Exercise goal: Needed from the data below: every line from the one with "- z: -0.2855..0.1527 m" up to and including the one with "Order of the", repeated exactly and with nothing else.

[Collected data entries]
------
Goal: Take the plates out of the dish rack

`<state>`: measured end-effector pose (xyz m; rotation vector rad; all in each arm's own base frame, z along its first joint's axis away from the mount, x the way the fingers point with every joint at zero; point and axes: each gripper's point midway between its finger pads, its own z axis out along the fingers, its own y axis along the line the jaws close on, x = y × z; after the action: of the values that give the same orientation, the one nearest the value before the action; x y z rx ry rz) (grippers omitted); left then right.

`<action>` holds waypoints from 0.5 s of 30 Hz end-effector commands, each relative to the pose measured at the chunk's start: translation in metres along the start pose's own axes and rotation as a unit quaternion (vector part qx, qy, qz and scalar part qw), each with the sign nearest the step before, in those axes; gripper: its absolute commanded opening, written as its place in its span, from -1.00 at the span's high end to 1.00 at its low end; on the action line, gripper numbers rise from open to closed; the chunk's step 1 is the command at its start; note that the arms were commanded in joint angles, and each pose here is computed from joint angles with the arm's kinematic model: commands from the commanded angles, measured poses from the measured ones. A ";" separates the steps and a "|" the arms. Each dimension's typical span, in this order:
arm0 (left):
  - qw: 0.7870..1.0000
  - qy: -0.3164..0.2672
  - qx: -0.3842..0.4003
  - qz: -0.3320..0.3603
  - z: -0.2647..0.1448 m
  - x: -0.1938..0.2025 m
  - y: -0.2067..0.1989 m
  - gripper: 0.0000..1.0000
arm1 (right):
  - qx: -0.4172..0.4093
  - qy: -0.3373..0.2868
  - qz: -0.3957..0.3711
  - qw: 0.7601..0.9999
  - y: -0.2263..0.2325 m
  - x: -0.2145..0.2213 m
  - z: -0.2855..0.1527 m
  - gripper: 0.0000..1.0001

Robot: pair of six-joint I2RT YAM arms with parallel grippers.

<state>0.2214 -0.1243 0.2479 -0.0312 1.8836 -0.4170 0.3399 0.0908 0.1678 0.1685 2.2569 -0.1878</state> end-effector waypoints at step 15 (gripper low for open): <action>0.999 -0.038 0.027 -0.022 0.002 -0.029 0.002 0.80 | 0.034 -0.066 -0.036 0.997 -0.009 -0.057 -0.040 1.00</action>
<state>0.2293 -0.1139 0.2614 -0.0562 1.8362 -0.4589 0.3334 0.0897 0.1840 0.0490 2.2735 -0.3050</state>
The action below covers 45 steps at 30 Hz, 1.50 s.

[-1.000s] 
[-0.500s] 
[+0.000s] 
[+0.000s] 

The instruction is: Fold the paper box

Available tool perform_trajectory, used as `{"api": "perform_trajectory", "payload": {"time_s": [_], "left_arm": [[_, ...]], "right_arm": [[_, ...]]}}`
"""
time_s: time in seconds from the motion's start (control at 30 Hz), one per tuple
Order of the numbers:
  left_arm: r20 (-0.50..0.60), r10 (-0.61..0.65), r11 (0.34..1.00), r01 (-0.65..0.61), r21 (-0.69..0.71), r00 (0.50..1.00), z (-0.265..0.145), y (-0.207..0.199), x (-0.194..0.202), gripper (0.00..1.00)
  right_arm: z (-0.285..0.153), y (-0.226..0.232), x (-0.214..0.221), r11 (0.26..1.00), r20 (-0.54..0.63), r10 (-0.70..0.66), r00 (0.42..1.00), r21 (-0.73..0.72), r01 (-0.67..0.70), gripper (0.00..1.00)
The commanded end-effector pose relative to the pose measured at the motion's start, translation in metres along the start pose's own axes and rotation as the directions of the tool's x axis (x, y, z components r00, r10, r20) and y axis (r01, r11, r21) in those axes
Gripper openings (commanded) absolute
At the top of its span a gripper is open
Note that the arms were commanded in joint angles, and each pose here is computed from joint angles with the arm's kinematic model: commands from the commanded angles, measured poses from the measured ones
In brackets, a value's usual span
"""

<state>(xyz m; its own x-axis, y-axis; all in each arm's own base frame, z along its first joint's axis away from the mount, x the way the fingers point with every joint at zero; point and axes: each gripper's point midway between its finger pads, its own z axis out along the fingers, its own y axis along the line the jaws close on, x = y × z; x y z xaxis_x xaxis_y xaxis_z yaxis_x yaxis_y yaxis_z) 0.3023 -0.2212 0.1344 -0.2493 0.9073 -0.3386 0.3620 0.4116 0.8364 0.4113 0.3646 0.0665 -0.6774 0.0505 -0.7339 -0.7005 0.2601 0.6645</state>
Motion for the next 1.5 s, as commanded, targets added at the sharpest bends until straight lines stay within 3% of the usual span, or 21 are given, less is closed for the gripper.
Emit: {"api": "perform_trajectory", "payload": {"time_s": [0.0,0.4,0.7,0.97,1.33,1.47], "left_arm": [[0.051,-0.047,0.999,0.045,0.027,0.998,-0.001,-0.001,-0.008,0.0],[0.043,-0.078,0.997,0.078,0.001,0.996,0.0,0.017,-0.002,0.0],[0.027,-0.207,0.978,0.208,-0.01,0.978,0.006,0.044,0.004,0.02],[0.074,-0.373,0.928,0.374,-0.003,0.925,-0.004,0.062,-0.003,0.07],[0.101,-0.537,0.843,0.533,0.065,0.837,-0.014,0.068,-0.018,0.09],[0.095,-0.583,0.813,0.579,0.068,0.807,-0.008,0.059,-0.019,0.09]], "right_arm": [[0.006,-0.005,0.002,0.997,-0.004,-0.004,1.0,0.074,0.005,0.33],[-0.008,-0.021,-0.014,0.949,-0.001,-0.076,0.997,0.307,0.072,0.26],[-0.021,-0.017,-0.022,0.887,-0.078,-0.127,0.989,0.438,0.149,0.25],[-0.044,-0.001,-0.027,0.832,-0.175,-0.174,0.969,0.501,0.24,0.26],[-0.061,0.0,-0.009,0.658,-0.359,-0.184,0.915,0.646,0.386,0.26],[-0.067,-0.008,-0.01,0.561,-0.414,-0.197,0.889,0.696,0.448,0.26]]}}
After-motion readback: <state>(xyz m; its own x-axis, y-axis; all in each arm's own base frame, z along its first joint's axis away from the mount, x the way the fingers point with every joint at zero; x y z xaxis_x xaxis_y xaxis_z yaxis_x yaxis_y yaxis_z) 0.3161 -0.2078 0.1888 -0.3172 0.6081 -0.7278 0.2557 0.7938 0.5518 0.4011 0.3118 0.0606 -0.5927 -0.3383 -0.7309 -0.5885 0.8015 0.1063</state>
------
Written response:
  - z: -0.2855..0.1527 m
  - gripper: 0.0000..1.0001

Robot: pair of six-joint I2RT YAM arms with parallel grippers.

<state>0.2214 -0.1243 0.2479 -0.0312 1.8836 -0.4170 0.3399 0.0908 0.1678 0.1685 2.2569 -0.1878</state> end-effector waypoints at step 15 (gripper low for open): <action>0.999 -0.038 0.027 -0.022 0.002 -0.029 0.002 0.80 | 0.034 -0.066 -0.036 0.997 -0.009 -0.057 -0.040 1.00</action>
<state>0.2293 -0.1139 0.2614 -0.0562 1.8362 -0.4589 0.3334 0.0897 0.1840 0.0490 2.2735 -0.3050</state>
The action below covers 45 steps at 30 Hz, 1.50 s.

[-1.000s] 
[-0.500s] 
[+0.000s] 
[+0.000s] 

The instruction is: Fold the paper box

Available tool perform_trajectory, used as `{"api": "perform_trajectory", "payload": {"time_s": [_], "left_arm": [[_, ...]], "right_arm": [[_, ...]]}}`
"""
time_s: time in seconds from the motion's start (control at 30 Hz), one per tuple
Order of the numbers:

The full answer has been given.